Vécut d'une porcelaine
Je me rappellerais toujours de ce visage épanoui
Le jour où son père et sa mère m'ont offert à lui
Je devins en un temps records son meilleur ami
Qui partageait aussi bien ses joies que ses soucis
Combien d'aventures n'aurai-je vécut avec lui?
Combien de rêves ne lui aurai-je inspiré?
Il me serrait sous son bras droit si fort
Que déboussolé j'en arrivais à perdre le Nord...

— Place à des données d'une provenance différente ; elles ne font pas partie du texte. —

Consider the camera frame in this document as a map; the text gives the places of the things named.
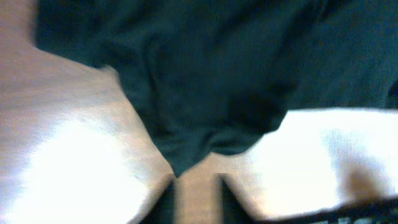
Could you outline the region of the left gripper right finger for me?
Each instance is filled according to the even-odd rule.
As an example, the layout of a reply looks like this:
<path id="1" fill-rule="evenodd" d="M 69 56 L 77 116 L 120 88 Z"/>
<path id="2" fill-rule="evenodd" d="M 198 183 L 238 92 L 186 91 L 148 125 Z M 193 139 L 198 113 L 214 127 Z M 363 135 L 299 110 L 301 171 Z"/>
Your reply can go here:
<path id="1" fill-rule="evenodd" d="M 226 174 L 220 174 L 221 210 L 223 224 L 255 224 L 242 201 L 242 191 Z"/>

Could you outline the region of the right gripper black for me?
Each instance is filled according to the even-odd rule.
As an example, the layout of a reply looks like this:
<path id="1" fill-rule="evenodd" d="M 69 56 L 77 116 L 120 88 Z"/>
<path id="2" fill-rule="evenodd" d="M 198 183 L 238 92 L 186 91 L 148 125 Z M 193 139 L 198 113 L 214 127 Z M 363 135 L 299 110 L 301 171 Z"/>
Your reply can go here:
<path id="1" fill-rule="evenodd" d="M 320 210 L 315 213 L 295 215 L 277 220 L 257 220 L 254 223 L 316 223 L 325 221 L 333 223 L 344 218 L 348 218 L 349 223 L 364 219 L 369 219 L 371 223 L 397 223 L 397 197 L 346 204 L 331 210 Z"/>

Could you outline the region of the black t-shirt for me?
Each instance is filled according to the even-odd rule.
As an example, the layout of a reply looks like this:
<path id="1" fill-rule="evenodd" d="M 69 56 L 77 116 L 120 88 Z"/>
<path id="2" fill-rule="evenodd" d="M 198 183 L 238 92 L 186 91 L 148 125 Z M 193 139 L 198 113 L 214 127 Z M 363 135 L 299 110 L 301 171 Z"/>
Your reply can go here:
<path id="1" fill-rule="evenodd" d="M 397 108 L 394 0 L 40 0 L 35 43 L 115 69 L 175 175 L 290 110 Z"/>

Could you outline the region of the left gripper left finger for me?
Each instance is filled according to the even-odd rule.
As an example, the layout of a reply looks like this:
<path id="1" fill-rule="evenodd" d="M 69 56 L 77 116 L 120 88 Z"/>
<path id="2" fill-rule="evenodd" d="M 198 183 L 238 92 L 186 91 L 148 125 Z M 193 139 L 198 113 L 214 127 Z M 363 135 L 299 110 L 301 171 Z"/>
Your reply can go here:
<path id="1" fill-rule="evenodd" d="M 173 224 L 175 212 L 174 180 L 169 179 L 149 201 L 139 224 Z"/>

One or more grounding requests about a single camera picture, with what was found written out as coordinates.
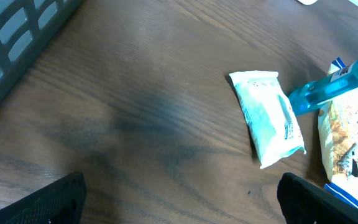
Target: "tissue packet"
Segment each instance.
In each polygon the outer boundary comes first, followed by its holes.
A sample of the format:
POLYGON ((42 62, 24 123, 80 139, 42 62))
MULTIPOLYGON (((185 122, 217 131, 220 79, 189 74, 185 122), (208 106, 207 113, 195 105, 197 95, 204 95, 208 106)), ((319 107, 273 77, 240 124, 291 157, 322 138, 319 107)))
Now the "tissue packet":
POLYGON ((297 150, 306 154, 302 134, 278 72, 230 74, 258 153, 261 169, 297 150))
MULTIPOLYGON (((338 58, 329 73, 341 67, 344 64, 338 58)), ((358 88, 320 109, 318 131, 323 165, 331 181, 324 188, 358 208, 358 88)))

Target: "gray basket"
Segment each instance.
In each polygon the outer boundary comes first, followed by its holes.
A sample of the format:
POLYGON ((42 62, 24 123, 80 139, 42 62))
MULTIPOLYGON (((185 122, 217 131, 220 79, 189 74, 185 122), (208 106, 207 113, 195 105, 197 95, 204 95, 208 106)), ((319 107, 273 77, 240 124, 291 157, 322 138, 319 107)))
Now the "gray basket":
POLYGON ((0 0, 0 101, 83 0, 0 0))

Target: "teal plastic bottle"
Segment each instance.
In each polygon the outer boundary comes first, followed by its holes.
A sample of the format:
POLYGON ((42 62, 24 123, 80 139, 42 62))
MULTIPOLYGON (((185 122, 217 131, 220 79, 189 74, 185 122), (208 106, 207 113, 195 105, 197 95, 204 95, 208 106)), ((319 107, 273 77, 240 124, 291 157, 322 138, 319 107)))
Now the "teal plastic bottle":
POLYGON ((358 60, 326 78, 309 82, 288 98, 295 115, 300 115, 320 109, 325 102, 355 88, 358 88, 358 60))

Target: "wooden table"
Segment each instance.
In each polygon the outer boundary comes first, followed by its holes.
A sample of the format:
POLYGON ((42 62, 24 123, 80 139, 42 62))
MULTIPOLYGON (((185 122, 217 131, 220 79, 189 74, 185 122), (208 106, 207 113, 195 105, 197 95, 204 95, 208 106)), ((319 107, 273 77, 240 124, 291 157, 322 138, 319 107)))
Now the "wooden table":
POLYGON ((358 58, 358 7, 320 0, 88 0, 0 106, 0 209, 75 170, 83 223, 283 223, 284 172, 323 186, 317 115, 307 155, 260 170, 239 70, 285 93, 358 58))

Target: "bottle label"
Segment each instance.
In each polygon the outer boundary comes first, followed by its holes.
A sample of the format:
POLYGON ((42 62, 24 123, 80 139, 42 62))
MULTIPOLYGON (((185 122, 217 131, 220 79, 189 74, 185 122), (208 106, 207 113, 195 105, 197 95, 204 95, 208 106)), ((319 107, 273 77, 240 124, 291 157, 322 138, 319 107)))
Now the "bottle label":
POLYGON ((354 63, 342 68, 341 70, 334 72, 334 74, 331 77, 330 82, 333 82, 333 81, 337 80, 338 78, 344 77, 345 75, 349 74, 352 71, 353 65, 354 65, 354 63))

Et pendant qu'il est à l'école, normal,
Je trône comme un prince lors d'un bal,
Au millieu des peluches et poupées de porcelaine
Dont les étages à ras bord sont pleine
Mais tandis que le temps passe l'enfant grandi
Celui que j'ai chéri adopte de nouvelles manies
Passe son temps au téléphone avec ses amis
Ou devant l'ordinateur manipulant une souris
Une fine couche, mince mais présente, de poussiere
Fais son apparition sur moi comme sur une étagère
Balayé parfois par les bons soins de sa mère
Qui fait le ménage sans plus de manière
Et pendant qu'il est au lycée, normal,
Je reste comme un valet lors d'un bal
Au millieu des peluches et poupées de porcelaine
Et cet immobilisme forcé, vraiment, me peine
L'adulte que cet enfant est devenu,
Sans reconnaissance aucune, ne me regarde plus,
Et me dépoussière sans un instant être ému
Par les souvenirs sur cette étagère plutot bossu.

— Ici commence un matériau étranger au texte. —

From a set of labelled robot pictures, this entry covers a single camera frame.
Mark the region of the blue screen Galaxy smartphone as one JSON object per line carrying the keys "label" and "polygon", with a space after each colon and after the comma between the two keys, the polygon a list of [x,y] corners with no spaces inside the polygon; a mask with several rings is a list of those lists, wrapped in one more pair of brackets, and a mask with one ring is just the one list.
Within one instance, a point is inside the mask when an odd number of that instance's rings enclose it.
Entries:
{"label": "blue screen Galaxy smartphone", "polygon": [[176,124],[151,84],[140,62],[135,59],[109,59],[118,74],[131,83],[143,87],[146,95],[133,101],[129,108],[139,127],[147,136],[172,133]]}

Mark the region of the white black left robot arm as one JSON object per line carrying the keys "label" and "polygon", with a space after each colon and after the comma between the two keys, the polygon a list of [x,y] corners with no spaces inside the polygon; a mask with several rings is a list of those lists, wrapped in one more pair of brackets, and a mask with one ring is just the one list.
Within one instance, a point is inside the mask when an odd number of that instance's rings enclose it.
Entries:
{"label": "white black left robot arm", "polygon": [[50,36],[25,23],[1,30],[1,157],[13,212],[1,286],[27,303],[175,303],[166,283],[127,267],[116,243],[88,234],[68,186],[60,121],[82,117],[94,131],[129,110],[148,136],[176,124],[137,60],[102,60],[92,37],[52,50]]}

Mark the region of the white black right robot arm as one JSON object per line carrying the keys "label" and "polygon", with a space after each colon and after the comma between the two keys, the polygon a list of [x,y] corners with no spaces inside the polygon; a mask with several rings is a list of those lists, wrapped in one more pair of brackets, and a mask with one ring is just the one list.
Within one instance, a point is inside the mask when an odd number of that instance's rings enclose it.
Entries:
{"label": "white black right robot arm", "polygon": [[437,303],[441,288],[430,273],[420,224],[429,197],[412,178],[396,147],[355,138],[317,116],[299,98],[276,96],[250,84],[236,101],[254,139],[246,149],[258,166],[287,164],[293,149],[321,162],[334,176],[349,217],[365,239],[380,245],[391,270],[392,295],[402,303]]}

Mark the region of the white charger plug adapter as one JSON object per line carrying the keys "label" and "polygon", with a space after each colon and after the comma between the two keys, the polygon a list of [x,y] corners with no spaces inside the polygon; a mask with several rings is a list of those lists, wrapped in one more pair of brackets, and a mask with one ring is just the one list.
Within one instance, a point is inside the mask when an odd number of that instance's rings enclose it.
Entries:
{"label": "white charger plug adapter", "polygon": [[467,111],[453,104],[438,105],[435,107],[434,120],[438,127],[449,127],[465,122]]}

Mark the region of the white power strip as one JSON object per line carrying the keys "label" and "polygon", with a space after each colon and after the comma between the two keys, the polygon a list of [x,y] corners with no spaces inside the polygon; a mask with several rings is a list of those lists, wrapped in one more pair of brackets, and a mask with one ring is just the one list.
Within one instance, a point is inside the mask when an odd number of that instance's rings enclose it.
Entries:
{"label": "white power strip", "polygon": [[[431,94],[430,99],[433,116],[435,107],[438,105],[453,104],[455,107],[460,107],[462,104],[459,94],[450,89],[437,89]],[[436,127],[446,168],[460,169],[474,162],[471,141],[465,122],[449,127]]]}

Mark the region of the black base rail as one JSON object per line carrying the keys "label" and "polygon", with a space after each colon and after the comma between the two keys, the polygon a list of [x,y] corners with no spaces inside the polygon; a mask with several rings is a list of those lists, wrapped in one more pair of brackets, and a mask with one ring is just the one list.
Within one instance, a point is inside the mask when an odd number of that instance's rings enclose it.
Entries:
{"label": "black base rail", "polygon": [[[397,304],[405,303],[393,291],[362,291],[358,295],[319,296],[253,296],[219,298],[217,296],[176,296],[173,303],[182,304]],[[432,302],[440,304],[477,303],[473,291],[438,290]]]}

Il m'a oublié, recalé, tout au fond de sa mémoire
Et m'interdit d'entretenir le moindre espoir,
M'enfermant désormais dans cette petite armoire
Je me retrouve avec mes acolytes à broyer du noir.

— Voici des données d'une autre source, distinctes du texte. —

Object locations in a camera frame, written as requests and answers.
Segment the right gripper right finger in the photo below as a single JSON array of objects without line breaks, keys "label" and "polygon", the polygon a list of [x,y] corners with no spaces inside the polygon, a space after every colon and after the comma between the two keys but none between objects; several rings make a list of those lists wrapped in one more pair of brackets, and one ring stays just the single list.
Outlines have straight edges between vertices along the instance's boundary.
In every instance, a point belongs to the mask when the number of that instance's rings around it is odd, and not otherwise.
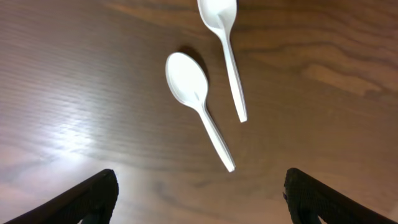
[{"label": "right gripper right finger", "polygon": [[395,224],[297,168],[287,170],[283,196],[294,224]]}]

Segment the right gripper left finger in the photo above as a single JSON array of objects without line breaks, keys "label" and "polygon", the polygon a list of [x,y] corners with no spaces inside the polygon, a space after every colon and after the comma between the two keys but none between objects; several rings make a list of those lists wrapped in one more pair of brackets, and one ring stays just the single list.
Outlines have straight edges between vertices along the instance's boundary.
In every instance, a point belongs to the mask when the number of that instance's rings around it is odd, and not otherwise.
[{"label": "right gripper left finger", "polygon": [[116,174],[104,169],[8,224],[108,224],[119,194]]}]

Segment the white plastic spoon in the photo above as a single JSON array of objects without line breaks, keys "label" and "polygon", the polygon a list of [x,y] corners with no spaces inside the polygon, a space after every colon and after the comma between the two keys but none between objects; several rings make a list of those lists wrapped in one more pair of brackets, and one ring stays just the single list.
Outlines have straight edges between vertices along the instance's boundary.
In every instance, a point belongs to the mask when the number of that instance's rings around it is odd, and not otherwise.
[{"label": "white plastic spoon", "polygon": [[241,123],[248,120],[243,87],[231,46],[231,30],[238,12],[237,0],[198,0],[198,10],[204,25],[220,40],[234,105]]},{"label": "white plastic spoon", "polygon": [[201,66],[189,55],[174,52],[167,57],[165,76],[173,96],[200,116],[215,151],[228,172],[236,168],[233,157],[206,107],[208,80]]}]

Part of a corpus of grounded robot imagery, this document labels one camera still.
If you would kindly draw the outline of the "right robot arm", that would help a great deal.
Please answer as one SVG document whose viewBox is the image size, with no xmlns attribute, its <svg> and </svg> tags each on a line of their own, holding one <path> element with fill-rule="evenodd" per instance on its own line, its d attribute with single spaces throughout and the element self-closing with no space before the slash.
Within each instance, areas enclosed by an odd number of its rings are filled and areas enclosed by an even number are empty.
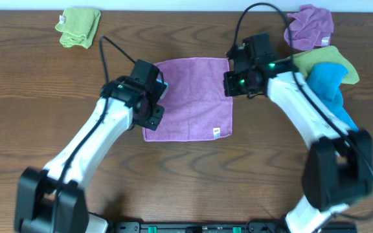
<svg viewBox="0 0 373 233">
<path fill-rule="evenodd" d="M 280 221 L 262 223 L 274 232 L 324 232 L 329 222 L 373 191 L 372 137 L 339 120 L 306 83 L 292 59 L 278 61 L 271 45 L 247 39 L 227 53 L 226 96 L 262 94 L 285 112 L 303 138 L 308 157 L 304 195 Z"/>
</svg>

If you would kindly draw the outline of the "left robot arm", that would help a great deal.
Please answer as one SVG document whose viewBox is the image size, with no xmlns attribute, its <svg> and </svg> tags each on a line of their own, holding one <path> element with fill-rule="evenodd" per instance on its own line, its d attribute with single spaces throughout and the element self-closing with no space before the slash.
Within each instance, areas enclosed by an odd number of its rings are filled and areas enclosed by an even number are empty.
<svg viewBox="0 0 373 233">
<path fill-rule="evenodd" d="M 108 232 L 108 220 L 88 210 L 85 190 L 115 141 L 130 127 L 156 129 L 168 83 L 122 76 L 107 83 L 87 122 L 42 170 L 28 167 L 17 184 L 16 232 Z"/>
</svg>

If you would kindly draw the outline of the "purple microfiber cloth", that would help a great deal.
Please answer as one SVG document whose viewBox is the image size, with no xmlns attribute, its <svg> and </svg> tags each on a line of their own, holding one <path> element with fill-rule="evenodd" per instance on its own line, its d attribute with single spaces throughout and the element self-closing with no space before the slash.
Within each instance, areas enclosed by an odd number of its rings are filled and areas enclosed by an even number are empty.
<svg viewBox="0 0 373 233">
<path fill-rule="evenodd" d="M 155 131 L 143 129 L 146 142 L 191 142 L 225 138 L 233 132 L 233 99 L 225 96 L 225 58 L 179 58 L 156 63 L 168 83 L 158 102 L 164 114 Z"/>
</svg>

Et pendant qu'il est au travail, normal,
Je ne peux plus qu'observer de loin le bal
Au millieu des peluches et poupées de porcelaine
En sachant que bientôt nous serons tous à la benne....
Qu'il est dommage de constater
Que pour grandir on se croit obligé
D'abandonner ses rêves d'enfants
Et de les laisser s'envoler au vent.